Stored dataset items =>
-------
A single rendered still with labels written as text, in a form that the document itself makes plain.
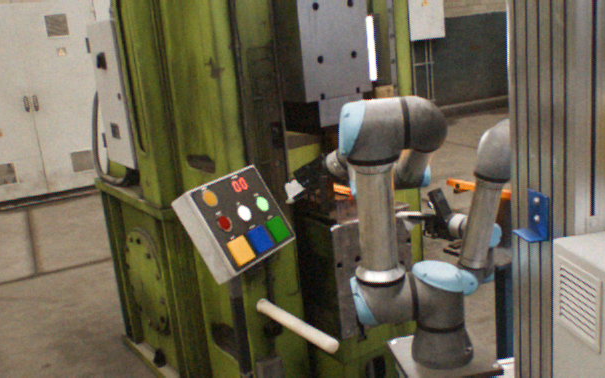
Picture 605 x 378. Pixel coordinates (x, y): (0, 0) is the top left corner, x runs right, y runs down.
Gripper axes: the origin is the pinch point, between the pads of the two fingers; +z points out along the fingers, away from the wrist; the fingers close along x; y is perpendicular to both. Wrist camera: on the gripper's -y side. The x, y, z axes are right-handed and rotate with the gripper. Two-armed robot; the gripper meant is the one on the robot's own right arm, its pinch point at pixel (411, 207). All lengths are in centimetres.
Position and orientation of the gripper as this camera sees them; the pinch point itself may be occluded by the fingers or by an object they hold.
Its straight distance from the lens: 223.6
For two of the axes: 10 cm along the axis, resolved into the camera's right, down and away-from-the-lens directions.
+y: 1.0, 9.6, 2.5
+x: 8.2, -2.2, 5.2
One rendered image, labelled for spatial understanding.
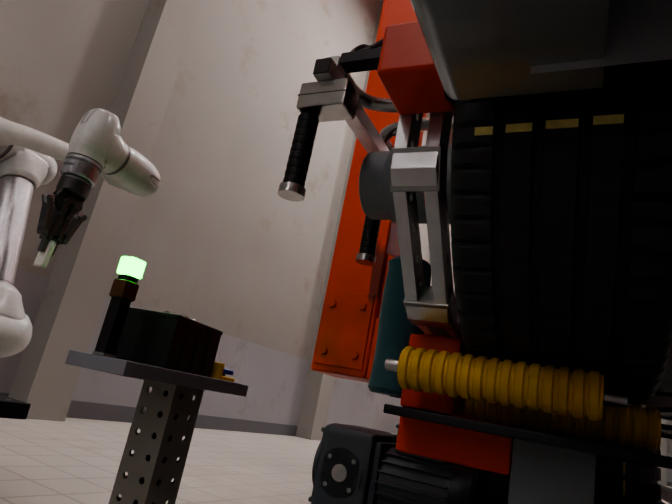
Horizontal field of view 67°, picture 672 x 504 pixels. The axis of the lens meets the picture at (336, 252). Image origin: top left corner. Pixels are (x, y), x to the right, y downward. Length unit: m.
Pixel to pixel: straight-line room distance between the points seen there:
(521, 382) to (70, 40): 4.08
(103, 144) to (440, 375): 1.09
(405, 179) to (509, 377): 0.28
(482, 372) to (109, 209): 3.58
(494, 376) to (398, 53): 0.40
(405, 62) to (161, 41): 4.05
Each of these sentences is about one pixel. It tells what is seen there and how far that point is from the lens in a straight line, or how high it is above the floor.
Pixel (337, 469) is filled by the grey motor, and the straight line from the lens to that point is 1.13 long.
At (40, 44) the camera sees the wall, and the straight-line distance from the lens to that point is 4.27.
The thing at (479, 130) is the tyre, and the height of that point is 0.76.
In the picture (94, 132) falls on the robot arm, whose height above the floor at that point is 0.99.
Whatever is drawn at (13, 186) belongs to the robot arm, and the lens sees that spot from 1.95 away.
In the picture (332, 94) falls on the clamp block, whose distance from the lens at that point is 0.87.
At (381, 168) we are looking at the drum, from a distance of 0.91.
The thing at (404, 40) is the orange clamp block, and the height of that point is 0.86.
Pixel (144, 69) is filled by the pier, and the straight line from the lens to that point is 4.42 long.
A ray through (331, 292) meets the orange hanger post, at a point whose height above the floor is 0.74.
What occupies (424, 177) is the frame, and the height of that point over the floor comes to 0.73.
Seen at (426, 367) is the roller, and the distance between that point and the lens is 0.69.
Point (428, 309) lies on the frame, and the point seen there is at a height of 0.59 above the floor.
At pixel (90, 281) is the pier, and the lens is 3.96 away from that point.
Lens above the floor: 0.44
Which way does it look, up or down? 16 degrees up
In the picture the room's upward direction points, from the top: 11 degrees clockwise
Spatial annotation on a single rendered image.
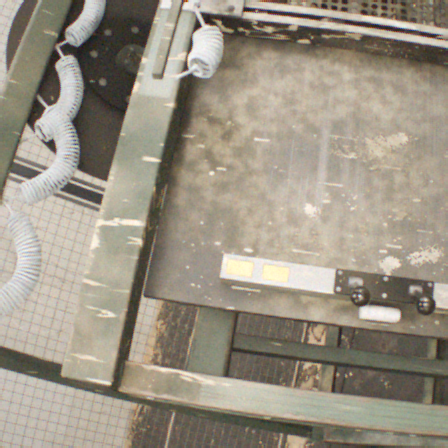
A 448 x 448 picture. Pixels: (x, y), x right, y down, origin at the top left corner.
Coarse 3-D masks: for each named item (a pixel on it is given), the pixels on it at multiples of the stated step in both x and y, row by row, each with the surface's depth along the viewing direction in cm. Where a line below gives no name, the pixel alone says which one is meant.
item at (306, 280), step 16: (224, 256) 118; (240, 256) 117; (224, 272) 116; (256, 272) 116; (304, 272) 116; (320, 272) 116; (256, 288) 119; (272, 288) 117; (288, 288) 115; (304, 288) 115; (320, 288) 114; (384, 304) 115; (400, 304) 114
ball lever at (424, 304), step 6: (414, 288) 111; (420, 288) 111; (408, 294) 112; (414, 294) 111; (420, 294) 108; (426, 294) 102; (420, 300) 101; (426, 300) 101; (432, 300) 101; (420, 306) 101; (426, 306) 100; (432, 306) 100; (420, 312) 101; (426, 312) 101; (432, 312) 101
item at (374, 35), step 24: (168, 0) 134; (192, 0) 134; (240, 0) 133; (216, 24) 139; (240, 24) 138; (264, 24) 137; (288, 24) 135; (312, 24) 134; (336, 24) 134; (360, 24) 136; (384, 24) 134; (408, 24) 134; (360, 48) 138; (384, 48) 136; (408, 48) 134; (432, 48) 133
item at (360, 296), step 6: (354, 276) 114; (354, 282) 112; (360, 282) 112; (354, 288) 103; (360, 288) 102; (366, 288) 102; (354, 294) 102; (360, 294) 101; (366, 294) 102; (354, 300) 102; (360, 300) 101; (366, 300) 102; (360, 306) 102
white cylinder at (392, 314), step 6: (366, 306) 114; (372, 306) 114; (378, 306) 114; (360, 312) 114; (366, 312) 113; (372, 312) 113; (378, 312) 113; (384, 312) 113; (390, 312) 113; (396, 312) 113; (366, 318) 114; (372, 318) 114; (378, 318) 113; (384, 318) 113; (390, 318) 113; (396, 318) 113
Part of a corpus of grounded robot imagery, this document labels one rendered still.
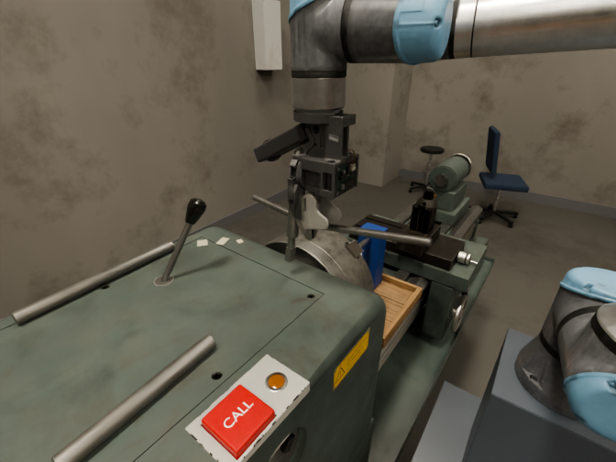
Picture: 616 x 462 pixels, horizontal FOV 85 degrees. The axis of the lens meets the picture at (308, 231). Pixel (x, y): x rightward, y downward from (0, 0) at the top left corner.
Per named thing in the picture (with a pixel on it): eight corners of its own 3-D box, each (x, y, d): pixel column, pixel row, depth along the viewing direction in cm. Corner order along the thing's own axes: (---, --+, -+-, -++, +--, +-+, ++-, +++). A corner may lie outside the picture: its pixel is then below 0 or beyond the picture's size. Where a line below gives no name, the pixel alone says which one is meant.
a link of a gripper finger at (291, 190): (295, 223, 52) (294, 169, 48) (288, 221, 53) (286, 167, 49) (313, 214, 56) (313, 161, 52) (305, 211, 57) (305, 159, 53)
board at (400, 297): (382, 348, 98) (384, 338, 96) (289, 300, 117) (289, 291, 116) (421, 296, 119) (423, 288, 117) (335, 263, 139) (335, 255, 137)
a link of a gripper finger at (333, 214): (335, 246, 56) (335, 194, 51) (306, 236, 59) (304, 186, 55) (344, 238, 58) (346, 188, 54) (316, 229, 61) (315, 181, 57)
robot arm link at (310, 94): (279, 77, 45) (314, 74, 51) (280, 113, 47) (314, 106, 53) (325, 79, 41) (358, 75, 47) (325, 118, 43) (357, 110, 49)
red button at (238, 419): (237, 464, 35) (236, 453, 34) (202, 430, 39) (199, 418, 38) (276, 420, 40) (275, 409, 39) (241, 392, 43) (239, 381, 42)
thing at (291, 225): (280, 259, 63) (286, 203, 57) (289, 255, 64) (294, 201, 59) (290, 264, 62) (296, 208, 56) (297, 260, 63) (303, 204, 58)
-------
YOUR ASSIGNMENT =>
Report each line above containing the string "orange".

OUTPUT =>
The thing at (404, 40) is the orange clamp block, and the height of that point is 0.86.
A ray through (331, 292) meets the orange hanger post, at a point whose height above the floor is 0.74.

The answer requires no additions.